Below is the error description:
TypeError Traceback (most recent call last)
in ()
1
----> 2 learn_c = text_classifier_learner(data_clas, AWD_LSTM, drop_mult=0.5, metrics=[accuracy,f1]).to_fp16()
3 learn_c.load_encoder(f’{lang}fine_tuned_enc’)
4 learn_c.freeze()

9 frames
/usr/lib/python3.6/pathlib.py in _parse_args(cls, args)
638 parts += a._parts
639 else:
–> 640 a = os.fspath(a)
641 if isinstance(a, str):
642 # Force-cast str subclasses to str (issue #21127)

TypeError: expected str, bytes or os.PathLike object, not NoneType

‘’‘learn_c = text_classifier_learner(data_clas, AWD_LSTM, drop_mult=0.5, metrics=[accuracy,f1]).to_fp16()
learn_c.load_encoder(f’{lang}fine_tuned_enc’)
learn_c.freeze()’’’

It would be a great help if anyone can help me out with solving this particular error.

Regards,
Rahul Ramchandra Uppari.

Its mostly an issue with your data. Try seeing what data_clas contains. Is it a databunch(which is should be), or something else? Is it empty (None)?
If there is an issue, check your data path, and if you’ve imported it properly.
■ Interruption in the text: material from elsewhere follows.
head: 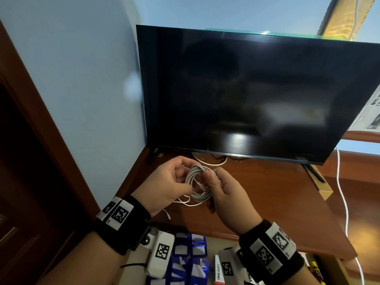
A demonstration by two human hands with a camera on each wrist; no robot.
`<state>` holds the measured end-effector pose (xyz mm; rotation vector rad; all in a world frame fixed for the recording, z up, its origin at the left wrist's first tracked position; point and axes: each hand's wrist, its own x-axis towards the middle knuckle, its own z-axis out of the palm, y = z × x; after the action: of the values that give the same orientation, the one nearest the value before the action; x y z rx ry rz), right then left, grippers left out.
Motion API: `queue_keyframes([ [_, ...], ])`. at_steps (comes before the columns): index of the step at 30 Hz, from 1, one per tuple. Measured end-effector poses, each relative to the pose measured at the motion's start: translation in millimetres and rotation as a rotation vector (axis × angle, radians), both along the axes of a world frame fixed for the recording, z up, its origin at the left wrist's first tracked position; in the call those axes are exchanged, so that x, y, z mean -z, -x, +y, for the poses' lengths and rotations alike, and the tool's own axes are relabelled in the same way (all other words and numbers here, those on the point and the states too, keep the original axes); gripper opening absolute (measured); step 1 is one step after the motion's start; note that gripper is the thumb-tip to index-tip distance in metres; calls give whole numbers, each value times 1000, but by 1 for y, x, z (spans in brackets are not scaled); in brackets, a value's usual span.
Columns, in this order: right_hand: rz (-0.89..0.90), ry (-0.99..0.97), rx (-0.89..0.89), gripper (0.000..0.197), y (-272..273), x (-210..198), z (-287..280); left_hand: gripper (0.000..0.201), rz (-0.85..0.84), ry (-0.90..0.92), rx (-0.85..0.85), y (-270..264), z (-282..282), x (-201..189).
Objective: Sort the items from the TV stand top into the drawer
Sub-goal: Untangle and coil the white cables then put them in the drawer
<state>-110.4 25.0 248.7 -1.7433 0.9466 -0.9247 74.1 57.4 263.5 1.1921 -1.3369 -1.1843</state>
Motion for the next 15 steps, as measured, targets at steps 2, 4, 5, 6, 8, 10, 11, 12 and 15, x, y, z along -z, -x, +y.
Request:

Many thanks Palaash for your help,

I just added pretrained = False it worked, but still i will try to look into my data_clas and try to work with pretrained = True

Once again thank you for your

Oh, is that so? Pretrained value has nothing to do with the data.
Data and architecture are two completely different things. So in that case, the issue may be somewhere else. Can you please show us the complete error? (all the 9 frames, that is)?

Hello Palaash,

Below is the error details

TypeError Traceback (most recent call last)
in ()
1
----> 2 learn_c = text_classifier_learner(data_clas, AWD_LSTM, drop_mult=0.5,metrics=[accuracy,f1]).to_fp32()
3 learn_c.load_encoder(f’{lang}fine_tuned_enc’)
4 learn_c.freeze()

9 frames
/usr/local/lib/python3.6/dist-packages/fastai/text/learner.py in text_classifier_learner(data, arch, bptt, max_len, config, pretrained, drop_mult, lin_ftrs, ps, **learn_kwargs)
299 warn(“There are no pretrained weights for that architecture yet!”)
300 return learn
–> 301 model_path = untar_data(meta[‘url’], data=False)
302 fnames = [list(model_path.glob(f’*.{ext}’))[0] for ext in [‘pth’, ‘pkl’]]
303 learn = learn.load_pretrained(*fnames, strict=False)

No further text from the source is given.